Marching to save the NHS, photo Bob Severn

Marching to save the NHS, photo Bob Severn   (Click to enlarge: opens in new window)

Dave Carr

The National Health Service (NHS) is being ripped apart as a result of an acute underfunding crisis. Inevitably, patient care is suffering as a result.

This cash shortfall is coupled to an accelerating privatisation programme in the form of rip-off Private Finance Initiative (PFI) contracts and the outsourcing of the bulk of the NHS budget under the Con-Dems’ Health and Social Care Act 2012.

In September this year, it was reported that 86 out of 147 NHS trusts, including 33 self-governing Foundation Trusts, were in deficit. Of these, two-thirds are hospital trusts.

In 2012, South London Health-care NHS Trust, crippled by unserviceable PFI payments to for-profit private consortia, became the first trust to be placed into special administration before being broken up.

But instead of scrapping and reversing this privatisation agenda the head of NHS England, Simon Stevens, (former Labour government health advisor and president of US-based UnitedHealth Group private healthcare company) has set out a new five year plan of cuts and charges.

Stevens, while being careful to say that the majority of health services would continue to be met by NHS providers, also argued that the private sector had an important role to play in the NHS.

Indeed, figures from the Department of Health show that non-NHS providers secured £10 billion of contracts or 10% of the NHS budget in England – a figure that inevitably will grow under the government’s Health and Social Care Act.

Stevens was more robust in defending the use of PFI contracts developed under the Blair/Brown Labour governments (when he was a healthcare advisor), despite the untenable burden these schemes have placed on NHS resources.

In order to plug an estimated £30 billion funding shortfall by 2020 NHS England wants an extra 2-3% ‘efficiency savings’ ie cuts, on top of the existing ‘savings’ being pushed through by NHS managers.

David Bennett, chief executive of Monitor, which regulates the NHS Foundation Trust sector, did not rule out the NHS having to charge for hospital stays or GP appointments if government spending did not increase.

NHS England also wants to merge hospitals, cut ‘back-office’ workers and to use more volunteers instead of qualified and paid staff. These changes are supported by Labour and the Lib Dems.

Scrap PFI

Yet it was staff shortages, driven by financial targets to achieve Foundation Trust status, which played a critical part in the neglect of patients in the Mid-Staffs Hospital scandal.

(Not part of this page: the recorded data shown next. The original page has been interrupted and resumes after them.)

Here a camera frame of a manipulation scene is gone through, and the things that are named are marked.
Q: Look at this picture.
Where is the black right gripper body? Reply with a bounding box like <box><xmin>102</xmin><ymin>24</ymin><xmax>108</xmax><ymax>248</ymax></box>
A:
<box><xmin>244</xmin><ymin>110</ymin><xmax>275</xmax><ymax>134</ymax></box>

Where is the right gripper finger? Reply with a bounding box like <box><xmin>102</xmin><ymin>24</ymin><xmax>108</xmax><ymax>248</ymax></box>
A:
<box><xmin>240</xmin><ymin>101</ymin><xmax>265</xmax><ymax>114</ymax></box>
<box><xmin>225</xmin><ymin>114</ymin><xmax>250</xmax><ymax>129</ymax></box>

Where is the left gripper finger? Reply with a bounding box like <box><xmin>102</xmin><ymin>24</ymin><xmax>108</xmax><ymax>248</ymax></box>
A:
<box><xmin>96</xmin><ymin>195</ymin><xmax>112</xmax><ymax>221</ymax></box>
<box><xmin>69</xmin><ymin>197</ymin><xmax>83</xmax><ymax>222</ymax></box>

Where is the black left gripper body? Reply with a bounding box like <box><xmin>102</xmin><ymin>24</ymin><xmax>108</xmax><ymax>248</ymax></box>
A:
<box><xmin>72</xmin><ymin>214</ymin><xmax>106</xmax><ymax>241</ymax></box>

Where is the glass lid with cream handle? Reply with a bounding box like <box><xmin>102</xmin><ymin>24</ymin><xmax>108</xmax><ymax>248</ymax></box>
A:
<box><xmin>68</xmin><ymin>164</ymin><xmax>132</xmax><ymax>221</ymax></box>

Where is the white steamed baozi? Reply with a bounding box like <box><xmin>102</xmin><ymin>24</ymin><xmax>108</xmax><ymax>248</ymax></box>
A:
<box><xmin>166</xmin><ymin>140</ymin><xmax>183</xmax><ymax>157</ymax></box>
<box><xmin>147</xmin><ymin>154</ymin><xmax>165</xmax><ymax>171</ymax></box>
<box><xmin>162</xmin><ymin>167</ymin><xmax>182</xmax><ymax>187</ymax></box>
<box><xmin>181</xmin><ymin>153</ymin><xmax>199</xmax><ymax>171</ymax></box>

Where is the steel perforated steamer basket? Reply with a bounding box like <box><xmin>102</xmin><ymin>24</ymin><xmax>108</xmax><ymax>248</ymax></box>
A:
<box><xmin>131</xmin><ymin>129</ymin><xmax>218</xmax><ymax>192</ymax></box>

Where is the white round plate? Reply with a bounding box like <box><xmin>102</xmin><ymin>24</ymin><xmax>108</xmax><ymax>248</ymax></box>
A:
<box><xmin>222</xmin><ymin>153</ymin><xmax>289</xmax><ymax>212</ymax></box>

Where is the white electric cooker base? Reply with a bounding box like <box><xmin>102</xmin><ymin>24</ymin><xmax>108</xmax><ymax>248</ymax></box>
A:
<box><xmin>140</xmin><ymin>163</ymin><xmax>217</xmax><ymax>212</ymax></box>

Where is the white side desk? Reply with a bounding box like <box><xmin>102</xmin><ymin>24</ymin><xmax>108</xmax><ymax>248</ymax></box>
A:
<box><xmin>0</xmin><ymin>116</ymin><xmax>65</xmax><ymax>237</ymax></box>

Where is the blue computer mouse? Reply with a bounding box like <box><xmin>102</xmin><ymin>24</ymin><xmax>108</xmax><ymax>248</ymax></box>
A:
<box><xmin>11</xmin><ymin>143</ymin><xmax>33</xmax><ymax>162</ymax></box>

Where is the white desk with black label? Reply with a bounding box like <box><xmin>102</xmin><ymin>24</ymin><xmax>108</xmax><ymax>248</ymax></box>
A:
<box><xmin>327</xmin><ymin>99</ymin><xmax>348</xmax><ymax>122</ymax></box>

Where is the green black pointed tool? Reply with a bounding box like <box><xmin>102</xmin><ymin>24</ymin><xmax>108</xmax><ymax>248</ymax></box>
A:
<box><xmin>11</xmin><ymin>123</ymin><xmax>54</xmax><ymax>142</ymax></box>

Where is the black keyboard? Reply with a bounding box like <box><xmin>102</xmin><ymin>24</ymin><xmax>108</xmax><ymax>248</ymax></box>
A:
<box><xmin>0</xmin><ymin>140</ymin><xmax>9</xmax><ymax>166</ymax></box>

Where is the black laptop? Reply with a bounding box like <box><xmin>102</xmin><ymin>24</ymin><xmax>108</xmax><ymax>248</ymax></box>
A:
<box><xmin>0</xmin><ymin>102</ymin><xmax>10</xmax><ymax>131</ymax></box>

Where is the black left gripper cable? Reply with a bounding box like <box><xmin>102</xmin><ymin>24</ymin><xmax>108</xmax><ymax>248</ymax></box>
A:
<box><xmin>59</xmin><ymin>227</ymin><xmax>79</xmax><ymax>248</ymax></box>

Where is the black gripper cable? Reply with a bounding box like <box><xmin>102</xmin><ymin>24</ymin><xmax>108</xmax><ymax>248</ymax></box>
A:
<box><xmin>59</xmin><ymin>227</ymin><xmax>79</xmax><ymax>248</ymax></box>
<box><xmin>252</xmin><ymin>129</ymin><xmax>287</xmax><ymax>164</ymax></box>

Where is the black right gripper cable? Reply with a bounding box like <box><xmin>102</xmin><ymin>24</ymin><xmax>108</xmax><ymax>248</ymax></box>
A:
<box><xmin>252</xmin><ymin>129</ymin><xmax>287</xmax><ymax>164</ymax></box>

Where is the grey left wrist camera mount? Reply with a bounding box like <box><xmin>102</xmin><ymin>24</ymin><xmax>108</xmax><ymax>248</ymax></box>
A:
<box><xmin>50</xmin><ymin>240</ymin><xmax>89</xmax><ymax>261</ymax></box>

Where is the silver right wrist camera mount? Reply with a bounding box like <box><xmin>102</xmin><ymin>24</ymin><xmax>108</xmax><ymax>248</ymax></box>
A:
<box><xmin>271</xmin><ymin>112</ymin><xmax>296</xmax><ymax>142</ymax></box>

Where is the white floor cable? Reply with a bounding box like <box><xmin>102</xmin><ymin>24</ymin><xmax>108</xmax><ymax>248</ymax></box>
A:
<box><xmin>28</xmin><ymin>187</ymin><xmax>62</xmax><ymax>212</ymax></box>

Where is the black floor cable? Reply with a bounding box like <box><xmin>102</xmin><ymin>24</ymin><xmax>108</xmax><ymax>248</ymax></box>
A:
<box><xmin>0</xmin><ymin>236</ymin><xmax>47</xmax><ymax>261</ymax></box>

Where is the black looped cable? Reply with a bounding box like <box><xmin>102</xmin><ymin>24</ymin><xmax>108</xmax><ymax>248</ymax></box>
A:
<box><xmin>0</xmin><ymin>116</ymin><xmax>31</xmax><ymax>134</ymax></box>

In the run-up to the general election the three main establishment parties in Westminster are keen to trumpet their defence of the NHS as a publicly funded and run healthcare provider.

Yet these parties are responsible for the systematic undermining of the NHS as part of their pro-big business agendas and their private healthcare connections.

The Socialist Party, working with its trade union allies in the Trade Unionist and Socialist Coalition, will continue to fight for the scrapping of PFI services and to demand that privatised services are reintegrated into a fully funded and democratically run public NHS.

This could be paid for through nationalising the tax-avoiding giant corporations, including the parasitic ‘big pharma’ drug companies, and imposing a wealth tax on the income and assets of the super-rich. Then, people’s health could come first instead of private profit.